Intentional misunderstanding?

Today i was called out for asking a waitress questions, according to her i do it alot and she asked me if i could not try and speak to her as she is too busy with other customers or the coffee machine is too loud etc etc. I wanted to check if it was my food on the table as there were a few different people around the same table. When i tried to explain she accused me of shouting at her. This put me off my food and i left it, she came over and took my plate before i had chance to process what had just happened. I don't have the option to avoid her in future because the cafe is within the place i volunteer at. Any suggestions how i can resolve this issue?

Parents
  • I would ask if you would consider a different way of looking at the situation. 

    You have engaged in a social interaction and it has gone badly. Would you consider looking at it to learn what went wrong, how you could do it better and grow through the experience?

    Expecting others to adapt to our preferred ways of communicating is unlikely to work in the real world so it is more effective where we can be the ones making the change to understand and learn how to interact. It isn't an ideal world and I really think this is about as good as we can get from it.

    It sounds like the staff are getting tired of you asking so many questions. They are expecting you to work out the things for yourself much more and keep the questions to a minimum so start making a note of what you are about to ask, work out how you could answer it yourself and if this is possible, do it.

    There will always be some questions such as "which plate is for table 4" then you work out who at the table it is for when you get there by asking them "who ordered the mushroom risotto?".

    When you were accused of shouting at her did you actually have your voice raised because of the loud coffee machine? It is probably worth speaking in your normal volume to start with as many NTs are able to understand even with other loud sources of noise nearby.

    Avoiding her is never going to resolve the situation or help you stop it from happening somewhere else. Finding the cause of the issue and resolving it will. If this is your communication style then you now know what you need to do to work there with less friction so can decide if it is worth the effort.

    All this is just my opinion of course so feel free to discard it if you want.

  • Thankyou, that does help alot.

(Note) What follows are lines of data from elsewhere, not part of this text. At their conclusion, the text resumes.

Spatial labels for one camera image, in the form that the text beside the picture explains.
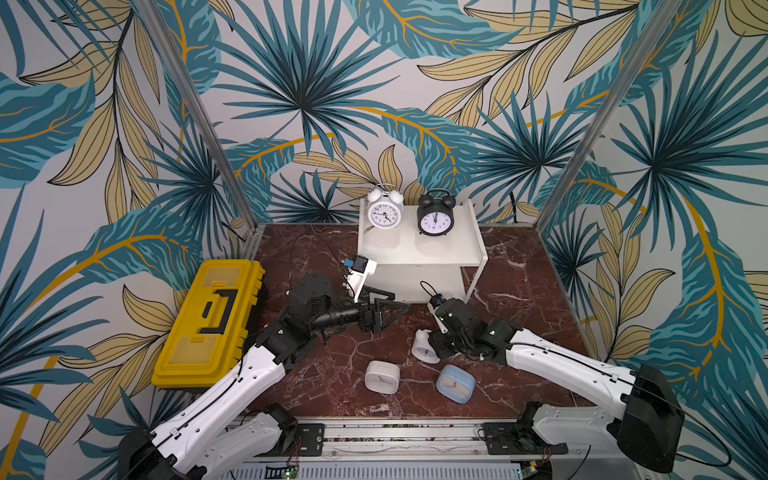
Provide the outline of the white matte twin-bell alarm clock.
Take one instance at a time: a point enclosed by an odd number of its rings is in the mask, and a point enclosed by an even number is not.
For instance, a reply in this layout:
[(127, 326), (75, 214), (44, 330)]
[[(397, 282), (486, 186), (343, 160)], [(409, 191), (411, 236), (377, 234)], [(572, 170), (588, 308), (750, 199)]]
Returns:
[(435, 349), (429, 343), (431, 330), (419, 329), (416, 331), (411, 348), (412, 355), (419, 361), (426, 364), (438, 364), (441, 359)]

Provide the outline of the white chrome twin-bell alarm clock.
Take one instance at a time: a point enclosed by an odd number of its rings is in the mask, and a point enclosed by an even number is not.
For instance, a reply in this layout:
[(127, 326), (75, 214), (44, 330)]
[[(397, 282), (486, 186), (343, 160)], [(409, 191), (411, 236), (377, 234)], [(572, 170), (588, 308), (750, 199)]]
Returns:
[(367, 194), (367, 218), (379, 229), (396, 228), (403, 216), (404, 195), (390, 183), (378, 183)]

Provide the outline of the black twin-bell alarm clock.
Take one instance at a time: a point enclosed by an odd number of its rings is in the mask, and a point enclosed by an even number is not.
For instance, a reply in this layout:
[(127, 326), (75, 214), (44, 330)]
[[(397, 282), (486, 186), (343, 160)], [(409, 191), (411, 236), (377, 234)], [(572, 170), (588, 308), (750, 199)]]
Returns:
[(433, 188), (419, 197), (417, 223), (419, 233), (430, 237), (447, 235), (454, 227), (456, 198), (450, 190)]

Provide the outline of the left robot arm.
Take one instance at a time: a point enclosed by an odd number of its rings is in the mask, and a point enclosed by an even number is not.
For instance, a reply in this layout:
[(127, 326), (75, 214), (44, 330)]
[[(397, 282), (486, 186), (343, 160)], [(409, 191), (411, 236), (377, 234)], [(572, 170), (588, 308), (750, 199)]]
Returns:
[(357, 299), (341, 297), (326, 276), (304, 276), (279, 318), (229, 373), (169, 420), (121, 440), (117, 478), (218, 479), (255, 456), (292, 453), (298, 424), (277, 404), (234, 430), (227, 427), (302, 362), (326, 330), (358, 325), (380, 333), (408, 309), (392, 292), (364, 287)]

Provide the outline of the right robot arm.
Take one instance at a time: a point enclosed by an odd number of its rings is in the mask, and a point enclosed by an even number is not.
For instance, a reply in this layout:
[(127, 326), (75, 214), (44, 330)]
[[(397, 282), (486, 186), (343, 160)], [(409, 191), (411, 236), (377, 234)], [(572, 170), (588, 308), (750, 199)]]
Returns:
[(664, 374), (655, 367), (611, 365), (578, 354), (500, 318), (482, 320), (465, 302), (434, 294), (438, 329), (429, 344), (441, 359), (464, 354), (542, 377), (592, 402), (592, 419), (546, 414), (538, 408), (535, 434), (548, 444), (616, 446), (636, 464), (672, 472), (685, 413)]

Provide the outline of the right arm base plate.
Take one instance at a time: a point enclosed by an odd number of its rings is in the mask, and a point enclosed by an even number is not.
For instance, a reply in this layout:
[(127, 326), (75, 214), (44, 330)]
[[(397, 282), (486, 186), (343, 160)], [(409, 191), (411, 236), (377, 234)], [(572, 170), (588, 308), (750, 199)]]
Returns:
[(478, 431), (489, 455), (563, 455), (569, 452), (565, 443), (550, 444), (530, 426), (516, 422), (483, 423)]

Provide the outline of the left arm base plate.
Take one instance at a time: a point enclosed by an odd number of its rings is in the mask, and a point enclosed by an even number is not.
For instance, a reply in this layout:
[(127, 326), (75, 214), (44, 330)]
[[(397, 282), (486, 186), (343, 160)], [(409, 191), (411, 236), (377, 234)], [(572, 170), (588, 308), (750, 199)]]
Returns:
[(323, 423), (299, 423), (282, 433), (276, 445), (263, 457), (288, 456), (319, 457), (322, 455), (325, 427)]

Just to clarify - i volunteer at a gallery ( who have my back) but at break times i sit in the cafe where we get a free drink and discount on food and that is where it happened. I think i will just take my own food and drink in now so that i don't have to go through the whole rigmoral of trying to get clarity from a woman who can't multi task or try to understand someones communication differences.

  • I think i will just take my own food and drink in now so that i don't have to go through the whole rigmoral of trying to get clarity from a woman who can't multi task or try to understand someones communication differences.

    I've been there myself but this is just hiding from the issue.

    For me the solution was to stop seeing it as confrontation to run from (since the other person is never likely to change) but to learn how to deal with them so I can co-exist, do my job and not get wound up by their style.

    More recently in life I also was trained by my therapist on how to stop caring about what other people think when it is beneficial - this ability to "let go" of the nastiness of some peoples interactions is a great thing to be able to do so if you use a therapist I would recommend talking about how it works.

    Not needing to run and hide brings self confidence and empowerment - very positive benefits.

  • I wondered why councelling didn't work before. They should know that i need help as an autistic person

    Many counsellors and some therapists have not got this knowledge - the field of autism therapy is a relatively new one with little training available for those giving the therapy so many still simply have not realised there is a need for this adaptation for you, especially as autists who get ineffective treatment are often too shy to complain.

    You may suggest they read up on the subject - one link that does explain it is:

    https://neurolaunch.com/cbt-doesnt-work-for-autism/

    I'm not a fan of the site in general as it looks AI generated but it does have all the info in one place.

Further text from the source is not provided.